Fact or fiction - debunking rugby's cliches
AUCKLAND, 2 Sept. - Rugby has its fair share of sporting cliches – we’ve compiled a few you might hear in coming weeks and asked whether they hold water.
“It all depends which France turn up...”
Generally a pretty good one, judging by previous Rugby World Cups. The cliche suggests that France are unbeatable in Paris but poor travellers. This is not borne out by results. The French, although never winners of the Webb Ellis Cup, have twice been finalists, three times semi-finalists and once quarter-finalists. What’s more, they have twice beaten New Zealand in World Cups away from home (Twickenham 1999, Cardiff 2007).
England can play only 10-man rugby...
When you can produce packs as powerful as the English, you would be daft not to play to your strengths. When England beat France 24-7 in 2003 to secure their place in the final, they played the wet conditions better and Jonny Wilkinson kicked all of their points. It was suggested to England coach Clive Woodward that the weather had favoured his team's more pragmatic game. “I have been to France on holiday and it rains a lot in France," he said. That team offered 'wow' factor with Jason Robinson and the current side have exciting runners such as Chris Ashton and Ben Foden.
Samoa are great to watch but they’ll never win a thing flinging the ball about like that...
When Samoa led England going into the final quarter of their 2003 pool match, did they throw it away, or did the wise old English heads such as Phil Vickery and Neil Back dig their side out of trouble? Either way, the Samoa of 2011 are eminently capable of closing out a game. They have talent scattered across the park, from Seilala Mapusua, who was so instrumental in the London Irish midfield, to Toulouse prop Census Johnston.
The Welsh have a fly half production line somewhere deep in the valleys...
The star Welsh fly half of recent years, Stephen Jones, is known for his steady game-management rather than line breaks.
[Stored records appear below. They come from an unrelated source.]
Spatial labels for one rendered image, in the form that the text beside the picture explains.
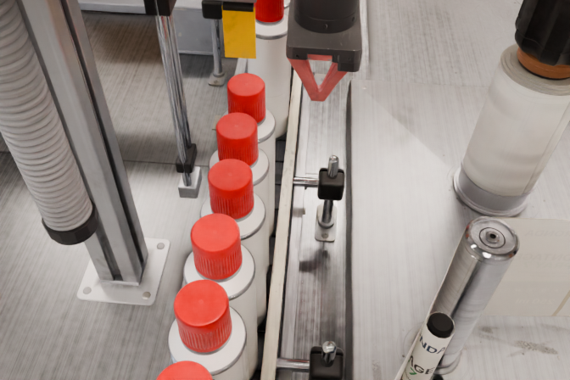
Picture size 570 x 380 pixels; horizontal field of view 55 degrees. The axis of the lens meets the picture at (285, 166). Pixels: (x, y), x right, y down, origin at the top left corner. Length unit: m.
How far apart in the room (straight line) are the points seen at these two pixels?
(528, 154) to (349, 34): 0.23
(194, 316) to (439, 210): 0.40
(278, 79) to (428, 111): 0.24
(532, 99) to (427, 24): 0.53
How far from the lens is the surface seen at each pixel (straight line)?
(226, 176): 0.40
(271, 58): 0.63
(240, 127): 0.44
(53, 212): 0.37
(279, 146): 0.71
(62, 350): 0.65
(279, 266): 0.56
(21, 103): 0.31
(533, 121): 0.59
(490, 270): 0.42
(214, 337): 0.35
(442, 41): 1.03
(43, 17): 0.42
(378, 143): 0.73
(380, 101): 0.80
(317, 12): 0.49
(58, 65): 0.44
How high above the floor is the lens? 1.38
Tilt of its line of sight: 47 degrees down
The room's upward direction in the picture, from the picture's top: 2 degrees clockwise
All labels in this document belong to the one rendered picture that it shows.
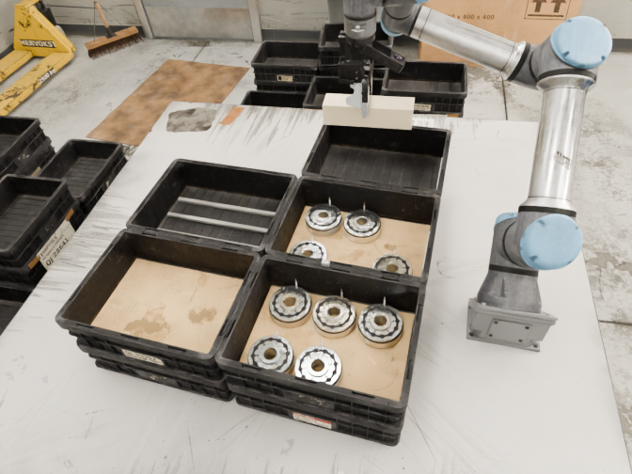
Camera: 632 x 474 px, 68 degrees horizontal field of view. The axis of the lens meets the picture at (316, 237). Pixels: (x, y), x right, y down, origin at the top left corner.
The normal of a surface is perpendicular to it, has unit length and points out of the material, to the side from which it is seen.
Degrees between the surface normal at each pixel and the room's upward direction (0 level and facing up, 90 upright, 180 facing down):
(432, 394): 0
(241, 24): 90
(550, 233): 49
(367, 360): 0
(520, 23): 75
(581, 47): 34
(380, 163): 0
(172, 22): 90
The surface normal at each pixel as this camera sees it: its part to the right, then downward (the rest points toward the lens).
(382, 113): -0.20, 0.73
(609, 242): -0.07, -0.67
That said, James Hook could set this tournament alight.
Plucky Ireland will play kick and rush rugby before being overwhelmed by France/Australia/South Africa...
How often do you see Brian O’Driscoll revert to a garryowen? In Jonathan Sexton, Ireland have one of the most prodigiously talented fly halves in the game, and the back row will be a match for anyone. Does that sound like a side that need to resort to helter-skelter rugby to score points?
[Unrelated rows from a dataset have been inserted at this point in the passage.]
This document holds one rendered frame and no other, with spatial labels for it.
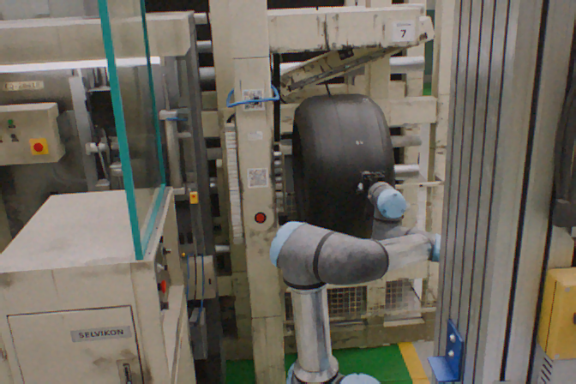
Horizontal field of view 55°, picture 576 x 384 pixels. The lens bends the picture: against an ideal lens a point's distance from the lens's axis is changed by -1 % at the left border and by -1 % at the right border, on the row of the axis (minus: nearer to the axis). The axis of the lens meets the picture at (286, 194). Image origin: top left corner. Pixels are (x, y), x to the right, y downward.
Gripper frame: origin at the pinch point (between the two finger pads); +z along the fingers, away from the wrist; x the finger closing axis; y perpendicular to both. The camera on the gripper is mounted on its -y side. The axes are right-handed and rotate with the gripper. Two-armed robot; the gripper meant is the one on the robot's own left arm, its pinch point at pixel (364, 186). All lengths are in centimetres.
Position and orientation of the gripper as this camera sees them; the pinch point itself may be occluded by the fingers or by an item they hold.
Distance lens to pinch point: 188.5
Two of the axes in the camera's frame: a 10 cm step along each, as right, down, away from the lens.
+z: -1.0, -2.3, 9.7
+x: -9.9, 0.7, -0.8
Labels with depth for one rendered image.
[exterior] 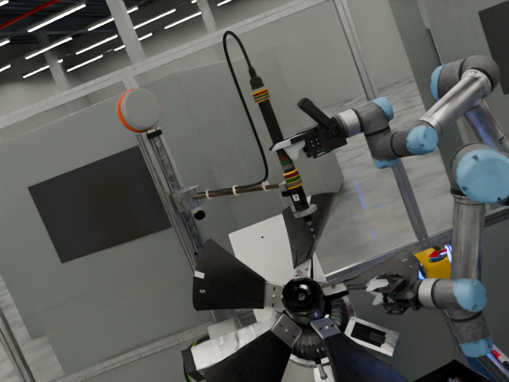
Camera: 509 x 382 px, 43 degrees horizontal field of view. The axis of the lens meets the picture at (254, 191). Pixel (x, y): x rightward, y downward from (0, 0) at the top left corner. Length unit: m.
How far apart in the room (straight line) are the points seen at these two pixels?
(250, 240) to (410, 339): 0.88
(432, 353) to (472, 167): 1.46
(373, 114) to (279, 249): 0.63
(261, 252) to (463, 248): 0.78
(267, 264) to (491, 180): 0.95
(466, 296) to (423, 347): 1.25
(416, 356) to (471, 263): 1.16
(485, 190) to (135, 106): 1.32
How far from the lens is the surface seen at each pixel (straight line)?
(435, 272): 2.18
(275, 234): 2.24
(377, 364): 1.86
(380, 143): 1.84
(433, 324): 2.79
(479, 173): 1.49
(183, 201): 2.29
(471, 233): 1.69
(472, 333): 1.64
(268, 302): 1.94
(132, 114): 2.35
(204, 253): 1.97
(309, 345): 1.97
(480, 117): 2.17
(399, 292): 1.71
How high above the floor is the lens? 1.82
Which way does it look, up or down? 9 degrees down
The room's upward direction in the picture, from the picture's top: 21 degrees counter-clockwise
Australians don’t like playing in cold weather...
Far from being drawn from the hot, dusty Outback, most of the Australian players are urban boys. New South Wales, while not exactly Arctic, has its fair share of chilly weather and we defy anyone to take a dip without a wetsuit at Bondi in mid-June. A bit of snow is not unknown in Canberra, either.
The forwards decide who wins matches, the backs by how much...
The backs will no doubt run riot in some of the pool games, although in the six finals so far there have been three tries scored by the “piano shifters” to six from the “piano players”.
Rugby union is an upper-class game...
Depends on the country. In Wales, New Zealand, Tonga, Samoa and Fiji, for instance, it’s the national game regardless of the colour of your old school tie. In France it’s a regional game – draw a line between Bordeaux and Grenoble, and pretty much everyone south of there is rugby nuts. England may be seen as the epitome of the private school system, but if you’re born in the South-West (Bristol, Bath, Gloucester) or the East Midlands (Leicester, Northampton) you’ll find an all-inclusive game.
Those rugby players don’t half put it away in the bar...
La troisieme mi-temps (third half), as the French call it, isn’t quite the part of the game it used to be at the top level. The modern player is as likely to be seen with a protein shake as a pint – though that doesn’t apply to the more social levels of the game, of course.